Exercise >> Repeat every line of the material, character for character.
Exercise data below:
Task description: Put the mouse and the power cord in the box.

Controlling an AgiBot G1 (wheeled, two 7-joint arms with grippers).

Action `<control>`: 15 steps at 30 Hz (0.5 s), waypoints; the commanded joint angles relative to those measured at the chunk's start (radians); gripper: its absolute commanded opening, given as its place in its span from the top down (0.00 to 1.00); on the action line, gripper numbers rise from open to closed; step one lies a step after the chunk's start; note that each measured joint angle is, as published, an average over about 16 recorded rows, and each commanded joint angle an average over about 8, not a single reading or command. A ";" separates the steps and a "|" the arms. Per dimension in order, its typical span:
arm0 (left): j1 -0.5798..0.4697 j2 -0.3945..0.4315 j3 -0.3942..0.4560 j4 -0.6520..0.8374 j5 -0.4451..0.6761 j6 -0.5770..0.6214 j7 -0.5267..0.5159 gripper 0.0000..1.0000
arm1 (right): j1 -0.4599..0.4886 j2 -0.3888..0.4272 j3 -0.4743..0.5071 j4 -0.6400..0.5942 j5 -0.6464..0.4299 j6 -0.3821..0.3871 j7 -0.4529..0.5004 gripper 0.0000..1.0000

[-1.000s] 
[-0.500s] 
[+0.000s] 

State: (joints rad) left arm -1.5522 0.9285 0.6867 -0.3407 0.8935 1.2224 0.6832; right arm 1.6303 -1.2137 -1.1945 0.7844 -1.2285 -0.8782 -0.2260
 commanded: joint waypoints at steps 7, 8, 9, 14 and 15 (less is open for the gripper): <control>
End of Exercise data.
Output of the exercise >>
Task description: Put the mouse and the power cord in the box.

Controlling an AgiBot G1 (wheeled, two 7-joint arms with grippers).

Action `<control>`: 15 steps at 30 Hz (0.5 s), waypoints; the commanded joint angles relative to those measured at the chunk's start (radians); gripper: its absolute commanded opening, given as its place in its span from the top down (0.00 to 1.00); on the action line, gripper numbers rise from open to closed; step one lies a step after the chunk's start; note that each measured joint angle is, as published, an average over about 16 recorded rows, and each commanded joint angle an average over about 8, not a single reading or command. A ";" separates the steps and a "|" the arms. Per dimension in order, its typical span:
arm0 (left): j1 -0.5798..0.4697 j2 -0.3945..0.4315 j3 -0.3942..0.4560 j4 -0.6520..0.8374 j5 -0.4451..0.6761 j6 -0.5770..0.6214 j7 -0.5267..0.5159 gripper 0.0000..1.0000
arm1 (right): j1 -0.4599..0.4886 j2 -0.3888..0.4272 j3 -0.4743..0.5071 j4 -0.6400..0.5942 j5 -0.6464..0.4299 j6 -0.3821..0.3871 j7 -0.4529..0.5004 gripper 0.0000..1.0000

[-1.000s] 
[-0.500s] 
[+0.000s] 

State: (joints rad) left arm -1.5522 0.9285 0.6867 -0.3407 0.8935 1.2224 0.6832; right arm 1.6303 -1.2137 -1.1945 0.7844 -1.2285 -0.8782 -0.2260
 commanded: joint waypoints at steps 7, 8, 9, 14 and 15 (less is open for the gripper): <control>

Output is complete for this exercise.